**Problem to work on:** Skip every image and restate the data word for word.

**Given information:**
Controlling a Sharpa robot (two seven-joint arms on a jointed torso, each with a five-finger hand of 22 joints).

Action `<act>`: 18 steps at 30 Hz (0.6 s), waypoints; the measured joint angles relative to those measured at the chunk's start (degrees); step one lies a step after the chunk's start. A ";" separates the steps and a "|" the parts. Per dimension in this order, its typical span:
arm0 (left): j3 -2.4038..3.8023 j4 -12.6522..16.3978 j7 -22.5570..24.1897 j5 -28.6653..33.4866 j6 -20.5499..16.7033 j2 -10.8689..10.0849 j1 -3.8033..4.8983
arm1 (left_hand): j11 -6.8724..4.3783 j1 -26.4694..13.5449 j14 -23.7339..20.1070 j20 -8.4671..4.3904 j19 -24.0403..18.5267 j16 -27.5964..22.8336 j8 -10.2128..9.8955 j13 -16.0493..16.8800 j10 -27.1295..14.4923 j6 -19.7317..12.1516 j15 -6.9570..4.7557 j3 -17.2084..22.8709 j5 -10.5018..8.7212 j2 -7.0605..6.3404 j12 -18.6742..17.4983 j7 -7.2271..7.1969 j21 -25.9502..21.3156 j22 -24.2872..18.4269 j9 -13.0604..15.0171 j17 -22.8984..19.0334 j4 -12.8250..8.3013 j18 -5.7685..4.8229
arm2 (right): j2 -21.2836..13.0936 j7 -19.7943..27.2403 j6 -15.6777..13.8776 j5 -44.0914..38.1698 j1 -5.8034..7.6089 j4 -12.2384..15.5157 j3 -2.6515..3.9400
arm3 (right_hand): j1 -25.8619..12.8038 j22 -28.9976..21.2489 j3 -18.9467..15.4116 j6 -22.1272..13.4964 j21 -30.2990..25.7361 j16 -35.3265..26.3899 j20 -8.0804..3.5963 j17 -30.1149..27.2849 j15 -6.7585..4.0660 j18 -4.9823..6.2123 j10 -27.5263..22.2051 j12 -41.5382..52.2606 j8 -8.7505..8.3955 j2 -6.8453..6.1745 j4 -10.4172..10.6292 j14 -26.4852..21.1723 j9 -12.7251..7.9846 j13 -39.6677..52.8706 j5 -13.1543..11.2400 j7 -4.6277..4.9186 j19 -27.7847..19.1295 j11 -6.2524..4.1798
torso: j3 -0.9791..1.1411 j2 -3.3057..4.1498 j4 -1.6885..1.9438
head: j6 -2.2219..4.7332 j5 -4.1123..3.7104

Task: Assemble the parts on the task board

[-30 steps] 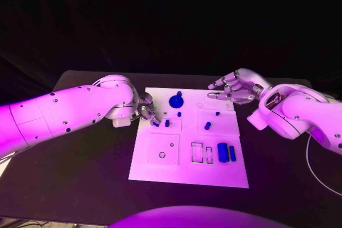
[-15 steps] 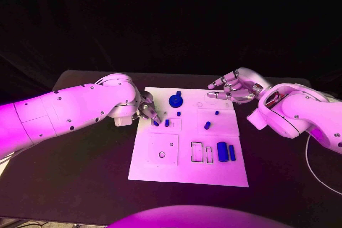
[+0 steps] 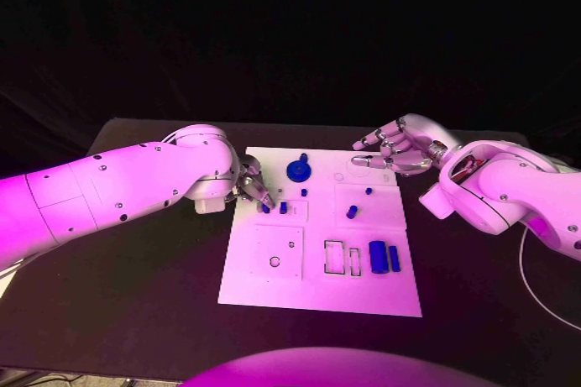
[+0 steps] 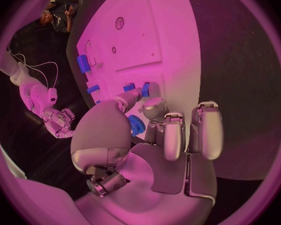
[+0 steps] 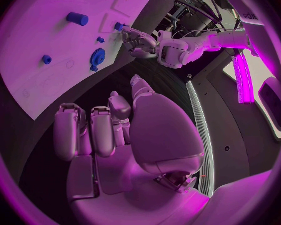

**Result below:**
Controlling a Sharpa robot (two seven-joint arms on a jointed torso, each with a five-finger hand of 22 joints).

Action `<act>`: 18 steps at 30 Hz (0.6 s), waypoints; the measured joint angles relative to those measured at the chunk's start (degrees); step one lies a step after the chunk's start. A ";" separates the steps and a "|" the parts. Per dimension in this order, its typical span:
arm0 (left): j3 -2.4038..3.8023 j4 -12.6522..16.3978 j7 -22.5570..24.1897 j5 -28.6653..33.4866 j6 -20.5499..16.7033 j2 -10.8689..10.0849 j1 -3.8033..4.8983
arm1 (left_hand): j11 -6.8724..4.3783 j1 -26.4694..13.5449 j14 -23.7339..20.1070 j20 -8.4671..4.3904 j19 -24.0403..18.5267 j16 -27.5964..22.8336 j8 -10.2128..9.8955 j13 -16.0493..16.8800 j10 -27.1295..14.4923 j6 -19.7317..12.1516 j15 -6.9570..4.7557 j3 -17.2084..22.8709 j5 -10.5018..8.7212 j2 -7.0605..6.3404 j12 -18.6742..17.4983 j7 -7.2271..7.1969 j21 -25.9502..21.3156 j22 -24.2872..18.4269 j9 -13.0604..15.0171 j17 -22.8984..19.0334 j4 -12.8250..8.3013 j18 -5.7685..4.8229
arm2 (right): j2 -21.2836..13.0936 j7 -19.7943..27.2403 j6 -15.6777..13.8776 j5 -44.0914..38.1698 j1 -5.8034..7.6089 j4 -12.2384..15.5157 j3 -2.6515..3.9400
arm3 (right_hand): j1 -25.8619..12.8038 j22 -28.9976..21.2489 j3 -18.9467..15.4116 j6 -22.1272..13.4964 j21 -30.2990..25.7361 j16 -35.3265..26.3899 j20 -8.0804..3.5963 j17 -30.1149..27.2849 j15 -6.7585..4.0660 j18 -4.9823..6.2123 j10 -27.5263..22.2051 j12 -41.5382..52.2606 j8 -8.7505..8.3955 j2 -6.8453..6.1745 j4 -10.4172..10.6292 j14 -26.4852..21.1723 j9 -12.7251..7.9846 j13 -39.6677..52.8706 j5 -13.1543..11.2400 j7 -4.6277..4.9186 j19 -27.7847..19.1295 j11 -6.2524..4.1798
torso: j3 -0.9791..1.1411 j2 -3.3057..4.1498 j4 -1.6885..1.9438
head: j6 -2.2219..4.7332 j5 -4.1123..3.7104

Task: Assemble the parts on the task board

[-30 steps] 
[-15 steps] 
[+0 steps] 
[+0 steps] 
[+0 steps] 

The work on this exercise is finished.